DATA TO PROCESS:

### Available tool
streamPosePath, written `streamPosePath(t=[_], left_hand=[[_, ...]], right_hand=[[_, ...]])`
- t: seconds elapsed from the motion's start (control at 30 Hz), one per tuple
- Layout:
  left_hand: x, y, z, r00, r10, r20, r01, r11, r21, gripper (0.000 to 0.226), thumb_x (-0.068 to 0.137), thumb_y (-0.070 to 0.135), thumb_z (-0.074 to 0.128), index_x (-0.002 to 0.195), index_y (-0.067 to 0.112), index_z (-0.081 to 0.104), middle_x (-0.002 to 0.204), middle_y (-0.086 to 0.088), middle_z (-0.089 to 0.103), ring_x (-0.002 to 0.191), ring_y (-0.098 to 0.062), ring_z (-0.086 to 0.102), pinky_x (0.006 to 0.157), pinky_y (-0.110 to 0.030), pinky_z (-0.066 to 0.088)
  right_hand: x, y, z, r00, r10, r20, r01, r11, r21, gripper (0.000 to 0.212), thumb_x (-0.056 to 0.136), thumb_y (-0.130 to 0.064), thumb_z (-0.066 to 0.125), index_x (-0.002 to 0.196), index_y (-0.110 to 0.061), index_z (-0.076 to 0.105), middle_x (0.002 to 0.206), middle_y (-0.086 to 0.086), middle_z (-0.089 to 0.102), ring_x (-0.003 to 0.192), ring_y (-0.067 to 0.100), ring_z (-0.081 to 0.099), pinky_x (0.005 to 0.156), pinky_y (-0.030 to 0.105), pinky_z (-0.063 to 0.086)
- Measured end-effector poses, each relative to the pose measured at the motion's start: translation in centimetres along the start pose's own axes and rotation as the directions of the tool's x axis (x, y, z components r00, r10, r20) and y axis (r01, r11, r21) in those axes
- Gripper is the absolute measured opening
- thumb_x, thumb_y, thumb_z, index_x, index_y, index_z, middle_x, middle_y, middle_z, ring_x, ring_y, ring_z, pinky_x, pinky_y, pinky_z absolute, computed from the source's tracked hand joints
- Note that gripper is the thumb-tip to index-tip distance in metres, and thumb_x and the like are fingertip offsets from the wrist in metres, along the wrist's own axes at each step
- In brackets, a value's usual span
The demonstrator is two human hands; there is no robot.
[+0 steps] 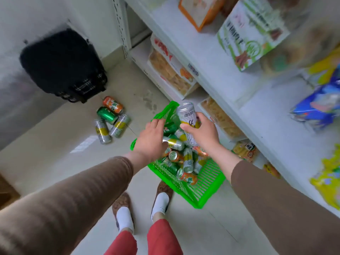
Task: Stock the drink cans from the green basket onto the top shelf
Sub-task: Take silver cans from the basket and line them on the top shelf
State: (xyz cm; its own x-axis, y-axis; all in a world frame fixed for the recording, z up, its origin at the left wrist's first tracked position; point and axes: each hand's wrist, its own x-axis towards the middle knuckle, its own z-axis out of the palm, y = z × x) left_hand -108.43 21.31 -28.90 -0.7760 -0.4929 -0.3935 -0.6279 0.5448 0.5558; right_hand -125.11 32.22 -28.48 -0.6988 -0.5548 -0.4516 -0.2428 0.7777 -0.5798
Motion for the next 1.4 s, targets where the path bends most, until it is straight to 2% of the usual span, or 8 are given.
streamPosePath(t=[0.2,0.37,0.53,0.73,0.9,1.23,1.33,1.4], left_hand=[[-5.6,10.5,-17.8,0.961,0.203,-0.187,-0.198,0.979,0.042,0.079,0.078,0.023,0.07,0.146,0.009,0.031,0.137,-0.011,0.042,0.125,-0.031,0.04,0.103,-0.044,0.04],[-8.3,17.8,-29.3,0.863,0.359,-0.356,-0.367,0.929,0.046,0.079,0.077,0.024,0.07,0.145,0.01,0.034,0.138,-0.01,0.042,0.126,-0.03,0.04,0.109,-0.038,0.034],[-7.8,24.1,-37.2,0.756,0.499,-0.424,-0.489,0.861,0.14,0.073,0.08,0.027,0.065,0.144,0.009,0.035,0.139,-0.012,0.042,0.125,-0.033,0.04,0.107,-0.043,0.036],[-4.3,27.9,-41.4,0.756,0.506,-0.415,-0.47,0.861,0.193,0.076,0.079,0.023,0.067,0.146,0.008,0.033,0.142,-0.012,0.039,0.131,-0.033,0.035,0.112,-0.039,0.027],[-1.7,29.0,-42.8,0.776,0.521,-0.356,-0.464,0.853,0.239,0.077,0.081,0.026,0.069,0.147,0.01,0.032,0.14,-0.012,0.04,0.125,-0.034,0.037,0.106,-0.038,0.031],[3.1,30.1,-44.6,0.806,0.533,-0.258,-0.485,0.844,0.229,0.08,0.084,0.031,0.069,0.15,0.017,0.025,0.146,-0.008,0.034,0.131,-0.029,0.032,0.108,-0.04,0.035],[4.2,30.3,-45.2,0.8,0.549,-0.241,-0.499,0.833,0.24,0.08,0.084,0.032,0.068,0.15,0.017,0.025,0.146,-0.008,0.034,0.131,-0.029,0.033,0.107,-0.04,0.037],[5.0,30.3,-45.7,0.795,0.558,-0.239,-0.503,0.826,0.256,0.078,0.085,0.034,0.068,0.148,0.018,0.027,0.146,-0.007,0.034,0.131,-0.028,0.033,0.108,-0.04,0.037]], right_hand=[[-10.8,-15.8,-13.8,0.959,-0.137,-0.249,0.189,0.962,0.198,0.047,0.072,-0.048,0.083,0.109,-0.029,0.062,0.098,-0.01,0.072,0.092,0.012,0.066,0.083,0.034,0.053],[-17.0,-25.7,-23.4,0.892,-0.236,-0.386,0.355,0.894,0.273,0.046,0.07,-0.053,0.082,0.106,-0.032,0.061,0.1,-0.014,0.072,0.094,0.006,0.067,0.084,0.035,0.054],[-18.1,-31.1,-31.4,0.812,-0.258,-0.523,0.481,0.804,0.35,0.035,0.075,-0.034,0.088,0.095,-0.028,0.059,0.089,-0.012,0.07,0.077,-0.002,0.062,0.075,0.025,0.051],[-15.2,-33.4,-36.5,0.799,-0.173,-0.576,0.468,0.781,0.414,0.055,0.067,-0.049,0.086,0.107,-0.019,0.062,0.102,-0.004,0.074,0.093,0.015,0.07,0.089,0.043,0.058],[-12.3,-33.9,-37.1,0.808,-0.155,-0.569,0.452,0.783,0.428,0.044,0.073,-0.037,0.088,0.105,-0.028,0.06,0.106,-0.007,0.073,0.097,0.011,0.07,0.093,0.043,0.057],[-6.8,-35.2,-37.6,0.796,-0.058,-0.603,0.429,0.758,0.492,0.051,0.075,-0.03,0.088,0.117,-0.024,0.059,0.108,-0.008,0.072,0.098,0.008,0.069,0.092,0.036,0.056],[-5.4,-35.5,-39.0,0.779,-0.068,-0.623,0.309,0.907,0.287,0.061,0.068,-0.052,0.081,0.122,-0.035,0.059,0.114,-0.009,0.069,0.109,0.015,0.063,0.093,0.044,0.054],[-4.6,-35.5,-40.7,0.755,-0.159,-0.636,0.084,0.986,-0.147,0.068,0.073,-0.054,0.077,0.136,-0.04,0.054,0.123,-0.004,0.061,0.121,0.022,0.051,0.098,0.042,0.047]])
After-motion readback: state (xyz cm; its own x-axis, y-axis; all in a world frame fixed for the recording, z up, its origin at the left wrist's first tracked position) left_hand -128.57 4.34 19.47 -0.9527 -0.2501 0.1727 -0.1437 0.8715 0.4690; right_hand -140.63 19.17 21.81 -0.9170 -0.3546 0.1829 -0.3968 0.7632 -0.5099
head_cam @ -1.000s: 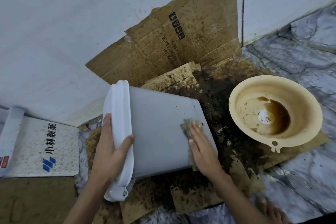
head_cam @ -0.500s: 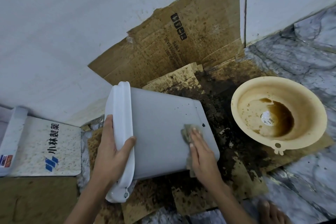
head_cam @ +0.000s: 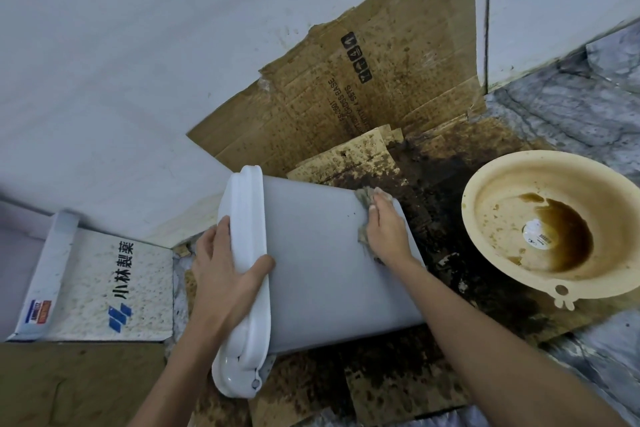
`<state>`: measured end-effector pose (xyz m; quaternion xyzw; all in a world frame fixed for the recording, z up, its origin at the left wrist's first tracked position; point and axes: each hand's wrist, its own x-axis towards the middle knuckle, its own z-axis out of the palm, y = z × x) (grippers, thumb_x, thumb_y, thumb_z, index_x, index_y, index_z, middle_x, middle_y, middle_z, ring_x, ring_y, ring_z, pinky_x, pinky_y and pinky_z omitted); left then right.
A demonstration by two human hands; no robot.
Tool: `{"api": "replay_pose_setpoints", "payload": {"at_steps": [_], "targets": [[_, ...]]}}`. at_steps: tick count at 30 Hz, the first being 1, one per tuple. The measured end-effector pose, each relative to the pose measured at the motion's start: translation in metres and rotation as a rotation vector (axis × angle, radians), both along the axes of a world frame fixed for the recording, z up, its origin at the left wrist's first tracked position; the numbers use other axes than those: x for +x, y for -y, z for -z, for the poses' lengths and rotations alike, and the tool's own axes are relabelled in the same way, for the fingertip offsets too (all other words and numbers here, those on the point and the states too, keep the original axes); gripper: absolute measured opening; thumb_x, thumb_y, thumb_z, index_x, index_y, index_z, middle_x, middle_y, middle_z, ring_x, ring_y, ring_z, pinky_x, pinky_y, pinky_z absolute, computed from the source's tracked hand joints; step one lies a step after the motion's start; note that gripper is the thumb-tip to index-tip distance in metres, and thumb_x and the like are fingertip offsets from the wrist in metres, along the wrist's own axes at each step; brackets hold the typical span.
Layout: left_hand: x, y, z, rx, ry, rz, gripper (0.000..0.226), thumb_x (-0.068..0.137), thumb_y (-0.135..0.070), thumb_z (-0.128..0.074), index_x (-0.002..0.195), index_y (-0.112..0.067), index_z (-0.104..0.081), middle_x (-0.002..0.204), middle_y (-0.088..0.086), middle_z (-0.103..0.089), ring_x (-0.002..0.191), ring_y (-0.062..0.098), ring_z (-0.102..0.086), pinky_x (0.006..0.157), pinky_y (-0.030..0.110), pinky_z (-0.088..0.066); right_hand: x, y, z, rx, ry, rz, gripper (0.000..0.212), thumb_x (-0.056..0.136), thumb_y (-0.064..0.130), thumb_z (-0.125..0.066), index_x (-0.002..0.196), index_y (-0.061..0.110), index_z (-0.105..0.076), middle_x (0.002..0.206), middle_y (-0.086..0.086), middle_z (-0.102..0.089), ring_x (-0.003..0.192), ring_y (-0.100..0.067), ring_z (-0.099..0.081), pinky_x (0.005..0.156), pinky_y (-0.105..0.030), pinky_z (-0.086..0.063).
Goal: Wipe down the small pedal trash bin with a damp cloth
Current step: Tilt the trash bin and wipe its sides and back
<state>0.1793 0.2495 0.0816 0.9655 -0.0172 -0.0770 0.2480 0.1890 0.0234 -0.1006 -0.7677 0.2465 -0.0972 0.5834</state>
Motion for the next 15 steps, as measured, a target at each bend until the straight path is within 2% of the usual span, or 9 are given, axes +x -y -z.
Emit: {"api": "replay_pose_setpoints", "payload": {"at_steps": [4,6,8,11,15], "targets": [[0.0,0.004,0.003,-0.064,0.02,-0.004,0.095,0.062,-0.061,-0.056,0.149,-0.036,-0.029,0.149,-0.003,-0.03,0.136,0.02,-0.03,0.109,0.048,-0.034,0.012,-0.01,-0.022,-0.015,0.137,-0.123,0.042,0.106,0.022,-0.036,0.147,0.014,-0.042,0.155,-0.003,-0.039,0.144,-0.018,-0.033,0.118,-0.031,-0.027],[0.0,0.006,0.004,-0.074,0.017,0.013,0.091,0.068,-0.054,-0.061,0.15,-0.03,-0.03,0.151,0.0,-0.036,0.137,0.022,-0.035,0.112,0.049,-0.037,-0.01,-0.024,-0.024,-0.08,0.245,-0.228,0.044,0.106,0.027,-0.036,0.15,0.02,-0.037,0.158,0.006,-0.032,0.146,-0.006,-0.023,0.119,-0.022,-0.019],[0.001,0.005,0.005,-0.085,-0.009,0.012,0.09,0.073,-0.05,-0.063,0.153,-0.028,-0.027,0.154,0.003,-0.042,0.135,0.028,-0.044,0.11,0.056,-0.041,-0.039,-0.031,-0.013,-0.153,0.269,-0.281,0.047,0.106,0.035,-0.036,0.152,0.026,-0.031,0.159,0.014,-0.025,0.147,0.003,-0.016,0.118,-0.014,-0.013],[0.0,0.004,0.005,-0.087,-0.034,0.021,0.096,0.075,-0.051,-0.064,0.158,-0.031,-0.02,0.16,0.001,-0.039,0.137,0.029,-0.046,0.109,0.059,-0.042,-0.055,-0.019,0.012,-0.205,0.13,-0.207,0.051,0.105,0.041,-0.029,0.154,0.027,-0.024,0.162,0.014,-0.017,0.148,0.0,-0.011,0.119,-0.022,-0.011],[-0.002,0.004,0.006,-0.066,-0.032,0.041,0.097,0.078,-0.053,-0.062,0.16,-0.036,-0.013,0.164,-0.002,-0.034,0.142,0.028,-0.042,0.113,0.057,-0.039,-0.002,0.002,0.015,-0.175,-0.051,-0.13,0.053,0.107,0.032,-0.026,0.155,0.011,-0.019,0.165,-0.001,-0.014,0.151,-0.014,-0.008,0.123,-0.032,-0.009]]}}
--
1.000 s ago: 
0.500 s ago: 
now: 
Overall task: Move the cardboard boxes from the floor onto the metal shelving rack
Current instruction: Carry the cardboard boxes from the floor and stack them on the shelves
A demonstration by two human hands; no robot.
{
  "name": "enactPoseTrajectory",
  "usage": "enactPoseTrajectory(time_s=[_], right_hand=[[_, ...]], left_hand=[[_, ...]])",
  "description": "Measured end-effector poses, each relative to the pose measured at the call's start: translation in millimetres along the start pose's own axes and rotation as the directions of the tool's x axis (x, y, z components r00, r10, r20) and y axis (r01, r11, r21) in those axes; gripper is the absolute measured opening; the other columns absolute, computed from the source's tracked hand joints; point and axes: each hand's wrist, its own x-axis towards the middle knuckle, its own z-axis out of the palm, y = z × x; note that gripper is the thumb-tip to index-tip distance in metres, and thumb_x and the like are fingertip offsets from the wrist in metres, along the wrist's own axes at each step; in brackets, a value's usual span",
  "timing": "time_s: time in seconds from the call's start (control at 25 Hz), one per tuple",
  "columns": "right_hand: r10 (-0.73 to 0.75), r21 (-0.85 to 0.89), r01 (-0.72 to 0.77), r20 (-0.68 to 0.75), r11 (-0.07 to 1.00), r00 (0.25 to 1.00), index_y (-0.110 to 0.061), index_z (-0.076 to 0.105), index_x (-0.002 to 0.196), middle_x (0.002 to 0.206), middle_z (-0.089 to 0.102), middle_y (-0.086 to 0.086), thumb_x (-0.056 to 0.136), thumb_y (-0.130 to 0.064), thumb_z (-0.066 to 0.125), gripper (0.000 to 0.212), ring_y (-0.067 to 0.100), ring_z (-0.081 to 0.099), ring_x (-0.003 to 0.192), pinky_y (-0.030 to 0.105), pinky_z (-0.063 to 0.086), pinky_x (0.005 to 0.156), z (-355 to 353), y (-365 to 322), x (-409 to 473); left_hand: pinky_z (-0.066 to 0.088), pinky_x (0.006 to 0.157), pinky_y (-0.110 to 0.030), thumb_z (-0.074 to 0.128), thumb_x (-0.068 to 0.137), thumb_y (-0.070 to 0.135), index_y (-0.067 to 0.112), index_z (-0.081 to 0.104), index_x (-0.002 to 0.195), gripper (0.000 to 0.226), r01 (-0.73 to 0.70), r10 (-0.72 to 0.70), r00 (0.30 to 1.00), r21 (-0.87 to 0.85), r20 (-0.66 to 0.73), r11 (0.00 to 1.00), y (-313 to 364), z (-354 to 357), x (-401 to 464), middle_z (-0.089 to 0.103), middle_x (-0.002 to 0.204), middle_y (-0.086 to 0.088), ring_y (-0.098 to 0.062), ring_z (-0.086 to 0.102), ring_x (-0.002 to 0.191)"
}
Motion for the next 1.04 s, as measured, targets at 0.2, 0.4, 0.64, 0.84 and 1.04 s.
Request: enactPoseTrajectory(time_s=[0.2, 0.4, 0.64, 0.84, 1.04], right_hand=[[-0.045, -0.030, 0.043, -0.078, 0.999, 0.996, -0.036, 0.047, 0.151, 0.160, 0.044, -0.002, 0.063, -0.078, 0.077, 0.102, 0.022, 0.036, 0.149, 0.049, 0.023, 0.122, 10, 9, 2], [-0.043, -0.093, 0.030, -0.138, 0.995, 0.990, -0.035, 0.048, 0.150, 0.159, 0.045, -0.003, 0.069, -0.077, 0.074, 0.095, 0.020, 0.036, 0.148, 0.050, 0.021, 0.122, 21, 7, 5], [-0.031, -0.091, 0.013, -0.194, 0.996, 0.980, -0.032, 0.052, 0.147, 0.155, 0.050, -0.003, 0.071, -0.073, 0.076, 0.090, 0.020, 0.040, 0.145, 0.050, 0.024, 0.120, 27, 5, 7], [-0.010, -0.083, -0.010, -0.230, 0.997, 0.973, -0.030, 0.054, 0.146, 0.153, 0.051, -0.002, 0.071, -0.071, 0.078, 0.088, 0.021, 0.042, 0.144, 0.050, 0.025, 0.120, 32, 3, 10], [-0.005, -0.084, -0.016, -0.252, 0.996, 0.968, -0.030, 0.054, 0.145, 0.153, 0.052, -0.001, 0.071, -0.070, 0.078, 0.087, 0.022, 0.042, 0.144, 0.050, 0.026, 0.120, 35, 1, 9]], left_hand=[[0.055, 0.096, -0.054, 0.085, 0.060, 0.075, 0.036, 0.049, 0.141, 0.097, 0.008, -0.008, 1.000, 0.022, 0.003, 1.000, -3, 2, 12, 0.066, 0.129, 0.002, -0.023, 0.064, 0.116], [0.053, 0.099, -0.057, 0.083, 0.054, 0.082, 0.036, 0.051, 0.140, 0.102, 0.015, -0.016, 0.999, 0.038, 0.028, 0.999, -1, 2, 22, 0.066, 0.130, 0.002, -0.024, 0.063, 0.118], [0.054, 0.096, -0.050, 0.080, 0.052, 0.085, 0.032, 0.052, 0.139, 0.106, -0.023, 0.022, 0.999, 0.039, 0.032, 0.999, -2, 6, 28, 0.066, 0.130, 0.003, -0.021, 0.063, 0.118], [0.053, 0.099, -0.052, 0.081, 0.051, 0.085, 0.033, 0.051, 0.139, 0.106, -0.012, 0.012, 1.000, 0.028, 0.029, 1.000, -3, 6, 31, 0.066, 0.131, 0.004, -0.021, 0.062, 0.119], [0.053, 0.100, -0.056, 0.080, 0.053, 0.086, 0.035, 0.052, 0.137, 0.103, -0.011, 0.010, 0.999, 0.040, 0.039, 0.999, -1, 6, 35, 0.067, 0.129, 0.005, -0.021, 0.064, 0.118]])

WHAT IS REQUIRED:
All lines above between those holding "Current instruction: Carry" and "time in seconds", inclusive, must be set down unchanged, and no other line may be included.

RESULT BELOW:
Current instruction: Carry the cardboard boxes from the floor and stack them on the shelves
A demonstration by two human hands; no robot.
{
  "name": "enactPoseTrajectory",
  "usage": "enactPoseTrajectory(time_s=[_], right_hand=[[_, ...]], left_hand=[[_, ...]])",
  "description": "Measured end-effector poses, each relative to the pose measured at the call's start: translation in millimetres along the start pose's own axes and rotation as the directions of the tool's x axis (x, y, z components r00, r10, r20) and y axis (r01, r11, r21) in those axes; gripper is the absolute measured opening; the other columns absolute, computed from the source's tracked hand joints; point and axes: each hand's wrist, its own x-axis towards the middle knuckle, its own z-axis out of the palm, y = z × x; note that gripper is the thumb-tip to index-tip distance in metres, and thumb_x and the like are fingertip offsets from the wrist in metres, along the wrist's own axes at each step; in brackets, a value's usual span",
  "timing": "time_s: time in seconds from the call's start (control at 25 Hz), one per tuple",

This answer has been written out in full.